| Directions |
Write the records out again, exactly.

| Data entries |
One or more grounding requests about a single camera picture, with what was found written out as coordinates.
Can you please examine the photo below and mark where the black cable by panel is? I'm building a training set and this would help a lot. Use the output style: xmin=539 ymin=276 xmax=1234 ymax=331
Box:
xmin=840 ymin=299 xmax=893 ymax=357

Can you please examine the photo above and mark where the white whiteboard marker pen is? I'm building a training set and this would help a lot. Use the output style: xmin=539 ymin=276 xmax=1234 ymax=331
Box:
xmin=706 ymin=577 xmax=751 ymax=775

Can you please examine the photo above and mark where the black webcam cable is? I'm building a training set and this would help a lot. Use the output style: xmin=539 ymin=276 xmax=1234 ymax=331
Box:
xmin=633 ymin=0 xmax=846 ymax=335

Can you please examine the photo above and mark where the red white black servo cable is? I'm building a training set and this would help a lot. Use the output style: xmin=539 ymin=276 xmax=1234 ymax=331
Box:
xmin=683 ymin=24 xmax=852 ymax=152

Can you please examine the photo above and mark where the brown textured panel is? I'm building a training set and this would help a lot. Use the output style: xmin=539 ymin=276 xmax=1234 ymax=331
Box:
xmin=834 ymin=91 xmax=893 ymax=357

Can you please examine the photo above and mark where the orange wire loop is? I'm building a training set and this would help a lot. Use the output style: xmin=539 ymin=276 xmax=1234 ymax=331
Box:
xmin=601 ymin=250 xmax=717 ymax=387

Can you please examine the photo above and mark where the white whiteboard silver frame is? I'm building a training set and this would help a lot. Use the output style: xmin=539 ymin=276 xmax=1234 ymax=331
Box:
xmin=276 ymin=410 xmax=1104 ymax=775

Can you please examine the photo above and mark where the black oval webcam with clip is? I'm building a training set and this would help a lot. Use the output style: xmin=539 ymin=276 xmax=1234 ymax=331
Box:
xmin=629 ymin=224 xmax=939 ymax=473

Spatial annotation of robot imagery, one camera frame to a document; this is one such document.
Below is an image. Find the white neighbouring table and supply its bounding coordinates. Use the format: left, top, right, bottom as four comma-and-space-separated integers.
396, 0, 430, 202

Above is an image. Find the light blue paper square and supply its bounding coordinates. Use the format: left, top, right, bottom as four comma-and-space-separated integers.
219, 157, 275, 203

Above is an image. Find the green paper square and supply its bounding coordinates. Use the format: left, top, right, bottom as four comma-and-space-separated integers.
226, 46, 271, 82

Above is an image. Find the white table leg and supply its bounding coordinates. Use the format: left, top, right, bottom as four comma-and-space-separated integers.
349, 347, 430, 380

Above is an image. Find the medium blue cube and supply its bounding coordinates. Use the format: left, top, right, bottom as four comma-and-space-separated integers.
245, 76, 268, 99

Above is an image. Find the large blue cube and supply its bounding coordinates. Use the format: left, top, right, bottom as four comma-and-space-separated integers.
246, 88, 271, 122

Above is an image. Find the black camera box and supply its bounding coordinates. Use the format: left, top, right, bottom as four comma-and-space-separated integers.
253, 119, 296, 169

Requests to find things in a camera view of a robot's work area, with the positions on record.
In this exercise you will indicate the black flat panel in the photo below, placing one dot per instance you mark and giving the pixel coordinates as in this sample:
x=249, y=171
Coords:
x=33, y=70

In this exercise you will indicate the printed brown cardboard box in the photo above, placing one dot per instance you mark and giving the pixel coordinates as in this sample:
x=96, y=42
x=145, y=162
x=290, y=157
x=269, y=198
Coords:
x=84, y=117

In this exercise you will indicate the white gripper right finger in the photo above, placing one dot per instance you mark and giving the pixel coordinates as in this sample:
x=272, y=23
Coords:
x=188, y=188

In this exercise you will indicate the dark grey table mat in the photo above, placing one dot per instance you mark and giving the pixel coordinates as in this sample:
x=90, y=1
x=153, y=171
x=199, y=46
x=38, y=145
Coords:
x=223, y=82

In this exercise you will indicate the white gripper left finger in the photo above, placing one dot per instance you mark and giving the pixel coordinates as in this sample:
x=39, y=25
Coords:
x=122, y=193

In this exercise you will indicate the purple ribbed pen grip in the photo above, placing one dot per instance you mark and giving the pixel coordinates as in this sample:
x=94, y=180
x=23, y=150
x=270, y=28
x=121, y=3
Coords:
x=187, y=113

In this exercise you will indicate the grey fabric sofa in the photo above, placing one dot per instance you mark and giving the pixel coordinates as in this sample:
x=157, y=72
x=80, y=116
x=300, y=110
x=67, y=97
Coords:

| Result |
One or more grounding requests about a single camera picture, with what was found written out as coordinates.
Can you please examine the photo below and mark where the black cable by panel is? I'm building a training set and this would help a lot. Use the output style: xmin=539 ymin=276 xmax=1234 ymax=331
Box:
xmin=840 ymin=299 xmax=893 ymax=357

Can you please examine the photo above and mark where the white whiteboard marker pen is? I'm building a training set and this would help a lot. Use the output style: xmin=539 ymin=276 xmax=1234 ymax=331
Box:
xmin=706 ymin=577 xmax=751 ymax=775

Can you please examine the photo above and mark where the black webcam cable is? I'm building a training set and this would help a lot. Use the output style: xmin=539 ymin=276 xmax=1234 ymax=331
Box:
xmin=633 ymin=0 xmax=846 ymax=335

Can you please examine the photo above and mark where the red white black servo cable is? I'm building a training set and this would help a lot. Use the output style: xmin=539 ymin=276 xmax=1234 ymax=331
Box:
xmin=683 ymin=24 xmax=852 ymax=152

Can you please examine the photo above and mark where the brown textured panel is? I'm building a training set and this would help a lot. Use the output style: xmin=539 ymin=276 xmax=1234 ymax=331
Box:
xmin=834 ymin=91 xmax=893 ymax=357

Can you please examine the photo above and mark where the orange wire loop is? I'm building a training set and this would help a lot. Use the output style: xmin=539 ymin=276 xmax=1234 ymax=331
Box:
xmin=601 ymin=250 xmax=717 ymax=387

Can you please examine the photo above and mark where the white whiteboard silver frame is? I'm building a training set and this would help a lot. Use the output style: xmin=539 ymin=276 xmax=1234 ymax=331
Box:
xmin=276 ymin=410 xmax=1104 ymax=775

Can you please examine the photo above and mark where the black oval webcam with clip is? I'm building a training set and this would help a lot. Use the output style: xmin=539 ymin=276 xmax=1234 ymax=331
Box:
xmin=629 ymin=224 xmax=939 ymax=473

Spatial annotation of robot imagery, one camera frame to a document; this is one such document.
Below is an image. Find the white neighbouring table and supply its bounding coordinates. Use the format: left, top, right, bottom as four comma-and-space-separated integers.
396, 0, 430, 202

Above is an image. Find the light blue paper square and supply its bounding coordinates. Use the format: left, top, right, bottom as four comma-and-space-separated integers.
219, 157, 275, 203

Above is an image. Find the green paper square and supply its bounding coordinates. Use the format: left, top, right, bottom as four comma-and-space-separated integers.
226, 46, 271, 82

Above is an image. Find the white table leg and supply its bounding coordinates. Use the format: left, top, right, bottom as four comma-and-space-separated integers.
349, 347, 430, 380

Above is an image. Find the medium blue cube and supply its bounding coordinates. Use the format: left, top, right, bottom as four comma-and-space-separated integers.
245, 76, 268, 99

Above is an image. Find the large blue cube and supply its bounding coordinates. Use the format: left, top, right, bottom as four comma-and-space-separated integers.
246, 88, 271, 122

Above is an image. Find the black camera box and supply its bounding coordinates. Use the format: left, top, right, bottom as four comma-and-space-separated integers.
253, 119, 296, 169

Requests to find things in a camera view of a robot's work area, with the positions on record.
In this exercise you will indicate the black flat panel in the photo below, placing one dot per instance you mark and giving the pixel coordinates as in this sample:
x=249, y=171
Coords:
x=33, y=70

In this exercise you will indicate the printed brown cardboard box in the photo above, placing one dot per instance you mark and giving the pixel coordinates as in this sample:
x=96, y=42
x=145, y=162
x=290, y=157
x=269, y=198
Coords:
x=84, y=117

In this exercise you will indicate the white gripper right finger in the photo above, placing one dot per instance you mark and giving the pixel coordinates as in this sample:
x=272, y=23
Coords:
x=188, y=188

In this exercise you will indicate the dark grey table mat in the photo above, placing one dot per instance you mark and giving the pixel coordinates as in this sample:
x=90, y=1
x=153, y=171
x=199, y=46
x=38, y=145
Coords:
x=223, y=82

In this exercise you will indicate the white gripper left finger in the photo above, placing one dot per instance you mark and giving the pixel coordinates as in this sample:
x=39, y=25
Coords:
x=122, y=193

In this exercise you will indicate the purple ribbed pen grip in the photo above, placing one dot per instance you mark and giving the pixel coordinates as in this sample:
x=94, y=180
x=23, y=150
x=270, y=28
x=121, y=3
Coords:
x=187, y=113

In this exercise you will indicate the grey fabric sofa in the photo above, placing one dot per instance you mark and giving the pixel coordinates as in this sample:
x=157, y=72
x=80, y=116
x=300, y=110
x=67, y=97
Coords:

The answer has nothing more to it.